> [What you need to do] For the records below, report how many lines include "mask", with no accompanying text.

Top of Task material

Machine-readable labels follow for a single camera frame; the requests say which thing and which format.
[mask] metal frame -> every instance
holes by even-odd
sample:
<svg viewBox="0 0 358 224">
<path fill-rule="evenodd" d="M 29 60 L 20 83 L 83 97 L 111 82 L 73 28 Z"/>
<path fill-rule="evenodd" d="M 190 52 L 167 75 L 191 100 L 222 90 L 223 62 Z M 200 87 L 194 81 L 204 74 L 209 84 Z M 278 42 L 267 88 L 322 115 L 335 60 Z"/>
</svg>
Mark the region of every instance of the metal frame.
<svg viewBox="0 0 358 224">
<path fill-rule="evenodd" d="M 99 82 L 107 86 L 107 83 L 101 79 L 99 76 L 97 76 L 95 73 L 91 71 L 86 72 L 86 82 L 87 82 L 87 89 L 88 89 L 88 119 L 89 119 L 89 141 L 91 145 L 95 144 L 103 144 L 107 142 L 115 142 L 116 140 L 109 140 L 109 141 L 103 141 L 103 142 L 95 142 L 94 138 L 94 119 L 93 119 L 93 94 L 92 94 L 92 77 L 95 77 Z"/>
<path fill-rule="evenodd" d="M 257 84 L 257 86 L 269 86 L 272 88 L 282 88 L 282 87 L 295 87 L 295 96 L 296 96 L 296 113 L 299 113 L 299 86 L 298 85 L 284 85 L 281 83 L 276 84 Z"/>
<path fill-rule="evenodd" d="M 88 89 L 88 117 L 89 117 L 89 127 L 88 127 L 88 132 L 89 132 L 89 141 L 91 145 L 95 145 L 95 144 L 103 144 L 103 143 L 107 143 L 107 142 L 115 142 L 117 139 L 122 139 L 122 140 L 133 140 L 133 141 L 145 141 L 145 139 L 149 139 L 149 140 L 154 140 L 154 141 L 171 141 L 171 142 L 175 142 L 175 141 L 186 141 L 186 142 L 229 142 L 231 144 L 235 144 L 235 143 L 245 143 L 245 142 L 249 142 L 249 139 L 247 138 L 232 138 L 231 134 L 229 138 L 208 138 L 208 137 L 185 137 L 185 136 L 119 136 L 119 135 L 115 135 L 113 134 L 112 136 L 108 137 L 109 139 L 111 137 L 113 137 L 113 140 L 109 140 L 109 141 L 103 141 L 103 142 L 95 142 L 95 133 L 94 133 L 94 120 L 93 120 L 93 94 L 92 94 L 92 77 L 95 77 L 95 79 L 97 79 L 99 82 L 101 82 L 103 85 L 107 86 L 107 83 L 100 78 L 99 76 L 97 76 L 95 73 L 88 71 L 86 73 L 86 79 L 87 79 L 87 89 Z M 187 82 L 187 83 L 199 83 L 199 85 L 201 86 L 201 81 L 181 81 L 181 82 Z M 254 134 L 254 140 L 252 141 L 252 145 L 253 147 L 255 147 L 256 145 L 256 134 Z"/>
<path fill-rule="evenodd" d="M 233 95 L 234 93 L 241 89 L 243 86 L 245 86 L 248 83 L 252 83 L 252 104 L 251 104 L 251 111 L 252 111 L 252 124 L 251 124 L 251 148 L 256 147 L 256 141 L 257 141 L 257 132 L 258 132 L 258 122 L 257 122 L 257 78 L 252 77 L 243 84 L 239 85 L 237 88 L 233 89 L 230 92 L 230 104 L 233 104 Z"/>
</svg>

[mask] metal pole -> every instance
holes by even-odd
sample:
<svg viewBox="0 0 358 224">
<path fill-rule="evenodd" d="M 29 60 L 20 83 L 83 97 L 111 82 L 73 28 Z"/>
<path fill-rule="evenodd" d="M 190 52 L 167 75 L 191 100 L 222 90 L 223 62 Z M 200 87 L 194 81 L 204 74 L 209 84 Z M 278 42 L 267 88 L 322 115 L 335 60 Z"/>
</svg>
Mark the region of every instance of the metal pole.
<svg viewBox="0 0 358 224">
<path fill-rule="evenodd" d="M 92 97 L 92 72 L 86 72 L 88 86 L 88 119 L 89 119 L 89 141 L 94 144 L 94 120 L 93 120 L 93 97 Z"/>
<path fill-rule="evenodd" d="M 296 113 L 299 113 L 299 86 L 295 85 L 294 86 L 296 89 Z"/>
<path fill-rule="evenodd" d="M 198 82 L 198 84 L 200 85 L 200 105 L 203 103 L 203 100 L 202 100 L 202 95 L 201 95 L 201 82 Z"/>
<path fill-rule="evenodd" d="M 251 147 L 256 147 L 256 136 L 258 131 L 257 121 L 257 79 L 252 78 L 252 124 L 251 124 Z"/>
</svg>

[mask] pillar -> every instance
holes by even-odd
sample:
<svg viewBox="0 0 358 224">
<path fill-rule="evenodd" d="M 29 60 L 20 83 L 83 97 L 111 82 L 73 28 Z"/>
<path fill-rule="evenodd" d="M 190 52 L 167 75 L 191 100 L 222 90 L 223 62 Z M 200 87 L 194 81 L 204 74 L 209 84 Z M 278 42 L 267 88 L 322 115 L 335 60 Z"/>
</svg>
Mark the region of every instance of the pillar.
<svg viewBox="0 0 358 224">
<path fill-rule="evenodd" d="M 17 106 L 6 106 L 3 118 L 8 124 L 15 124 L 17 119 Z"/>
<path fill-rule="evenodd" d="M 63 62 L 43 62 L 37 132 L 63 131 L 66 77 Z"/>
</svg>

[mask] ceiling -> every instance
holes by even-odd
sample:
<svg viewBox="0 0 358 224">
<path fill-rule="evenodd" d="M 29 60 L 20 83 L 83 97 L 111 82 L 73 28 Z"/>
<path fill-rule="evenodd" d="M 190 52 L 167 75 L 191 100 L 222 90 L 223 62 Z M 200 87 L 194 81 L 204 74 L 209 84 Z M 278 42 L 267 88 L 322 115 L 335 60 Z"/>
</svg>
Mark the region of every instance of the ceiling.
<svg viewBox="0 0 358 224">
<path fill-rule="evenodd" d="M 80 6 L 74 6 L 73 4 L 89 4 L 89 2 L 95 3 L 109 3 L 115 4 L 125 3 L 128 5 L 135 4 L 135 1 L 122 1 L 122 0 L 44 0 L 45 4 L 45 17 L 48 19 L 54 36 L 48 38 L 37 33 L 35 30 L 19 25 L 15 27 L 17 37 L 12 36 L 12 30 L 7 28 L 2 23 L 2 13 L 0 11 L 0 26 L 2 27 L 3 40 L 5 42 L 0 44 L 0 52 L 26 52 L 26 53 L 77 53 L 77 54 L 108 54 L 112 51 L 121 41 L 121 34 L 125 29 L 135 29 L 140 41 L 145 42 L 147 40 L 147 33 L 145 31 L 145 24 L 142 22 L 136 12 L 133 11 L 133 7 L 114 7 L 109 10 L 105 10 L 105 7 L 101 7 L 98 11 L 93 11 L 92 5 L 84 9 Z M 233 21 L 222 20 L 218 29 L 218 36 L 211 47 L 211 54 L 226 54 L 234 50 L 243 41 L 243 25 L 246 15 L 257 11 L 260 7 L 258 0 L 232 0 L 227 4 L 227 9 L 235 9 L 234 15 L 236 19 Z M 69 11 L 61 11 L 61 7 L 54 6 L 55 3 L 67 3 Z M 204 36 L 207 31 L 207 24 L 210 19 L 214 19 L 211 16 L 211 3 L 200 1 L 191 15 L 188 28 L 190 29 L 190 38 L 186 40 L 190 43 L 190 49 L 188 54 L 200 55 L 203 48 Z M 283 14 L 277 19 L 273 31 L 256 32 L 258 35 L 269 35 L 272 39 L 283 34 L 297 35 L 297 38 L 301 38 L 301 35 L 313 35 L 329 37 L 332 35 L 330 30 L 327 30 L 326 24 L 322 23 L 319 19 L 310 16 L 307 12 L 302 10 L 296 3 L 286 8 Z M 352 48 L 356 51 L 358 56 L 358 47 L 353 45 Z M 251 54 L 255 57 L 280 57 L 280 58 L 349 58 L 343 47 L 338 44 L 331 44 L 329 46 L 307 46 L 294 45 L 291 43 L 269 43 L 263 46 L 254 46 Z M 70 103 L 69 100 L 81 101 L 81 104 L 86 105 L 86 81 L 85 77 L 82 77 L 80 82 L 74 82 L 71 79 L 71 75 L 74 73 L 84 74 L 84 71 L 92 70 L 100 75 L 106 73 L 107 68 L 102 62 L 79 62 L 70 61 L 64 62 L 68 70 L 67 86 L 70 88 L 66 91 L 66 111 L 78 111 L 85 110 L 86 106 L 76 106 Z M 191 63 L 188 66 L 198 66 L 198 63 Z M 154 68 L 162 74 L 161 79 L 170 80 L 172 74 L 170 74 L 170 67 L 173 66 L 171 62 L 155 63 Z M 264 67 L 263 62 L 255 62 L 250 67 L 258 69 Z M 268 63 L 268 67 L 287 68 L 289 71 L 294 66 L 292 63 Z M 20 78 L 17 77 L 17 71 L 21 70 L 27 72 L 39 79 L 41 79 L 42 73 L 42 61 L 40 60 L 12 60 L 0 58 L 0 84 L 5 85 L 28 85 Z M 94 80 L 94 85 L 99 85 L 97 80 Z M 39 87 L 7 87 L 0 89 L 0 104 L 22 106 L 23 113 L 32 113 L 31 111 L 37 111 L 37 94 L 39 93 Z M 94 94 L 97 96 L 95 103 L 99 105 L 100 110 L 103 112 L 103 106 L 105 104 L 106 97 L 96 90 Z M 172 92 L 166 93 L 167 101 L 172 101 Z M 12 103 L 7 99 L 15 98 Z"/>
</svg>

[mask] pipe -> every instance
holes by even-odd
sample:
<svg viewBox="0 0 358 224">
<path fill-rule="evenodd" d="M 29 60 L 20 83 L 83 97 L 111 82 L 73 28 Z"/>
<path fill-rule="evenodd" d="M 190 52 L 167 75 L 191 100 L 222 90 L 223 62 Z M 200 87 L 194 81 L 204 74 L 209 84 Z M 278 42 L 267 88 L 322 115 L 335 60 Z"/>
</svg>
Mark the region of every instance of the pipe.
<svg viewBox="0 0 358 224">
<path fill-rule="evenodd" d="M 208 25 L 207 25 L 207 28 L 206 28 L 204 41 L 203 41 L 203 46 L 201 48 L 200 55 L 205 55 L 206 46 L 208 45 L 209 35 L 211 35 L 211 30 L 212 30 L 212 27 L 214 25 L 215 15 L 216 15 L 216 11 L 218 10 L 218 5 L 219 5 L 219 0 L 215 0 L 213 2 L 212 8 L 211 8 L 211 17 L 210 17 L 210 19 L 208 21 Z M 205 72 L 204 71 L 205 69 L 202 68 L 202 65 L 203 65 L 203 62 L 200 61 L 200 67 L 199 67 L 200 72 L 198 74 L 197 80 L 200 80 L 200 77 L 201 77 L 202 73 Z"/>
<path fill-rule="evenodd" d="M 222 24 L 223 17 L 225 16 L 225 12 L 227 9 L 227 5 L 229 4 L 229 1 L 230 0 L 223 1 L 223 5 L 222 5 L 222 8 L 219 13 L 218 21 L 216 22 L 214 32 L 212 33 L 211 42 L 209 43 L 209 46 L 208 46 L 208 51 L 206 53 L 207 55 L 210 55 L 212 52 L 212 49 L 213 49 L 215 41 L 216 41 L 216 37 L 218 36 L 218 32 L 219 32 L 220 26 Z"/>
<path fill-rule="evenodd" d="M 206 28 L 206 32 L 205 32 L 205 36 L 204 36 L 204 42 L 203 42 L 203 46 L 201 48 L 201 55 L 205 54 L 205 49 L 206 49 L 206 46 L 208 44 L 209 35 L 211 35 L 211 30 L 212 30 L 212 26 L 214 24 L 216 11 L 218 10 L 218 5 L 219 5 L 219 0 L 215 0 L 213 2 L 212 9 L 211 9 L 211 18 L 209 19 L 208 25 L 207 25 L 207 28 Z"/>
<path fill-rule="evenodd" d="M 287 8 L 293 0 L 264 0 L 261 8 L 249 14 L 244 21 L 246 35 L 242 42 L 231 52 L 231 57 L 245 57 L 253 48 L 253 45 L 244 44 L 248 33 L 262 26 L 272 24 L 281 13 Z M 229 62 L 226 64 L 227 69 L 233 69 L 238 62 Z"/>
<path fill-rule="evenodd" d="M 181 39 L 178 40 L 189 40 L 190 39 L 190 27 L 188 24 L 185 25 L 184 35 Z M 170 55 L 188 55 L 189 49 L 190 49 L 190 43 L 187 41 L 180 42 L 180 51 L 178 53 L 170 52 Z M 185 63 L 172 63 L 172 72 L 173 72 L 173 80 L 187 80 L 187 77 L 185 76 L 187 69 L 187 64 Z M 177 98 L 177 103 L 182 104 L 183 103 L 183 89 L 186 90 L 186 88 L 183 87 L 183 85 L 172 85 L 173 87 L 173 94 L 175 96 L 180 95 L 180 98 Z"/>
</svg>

Bottom of Task material

> [Response] 5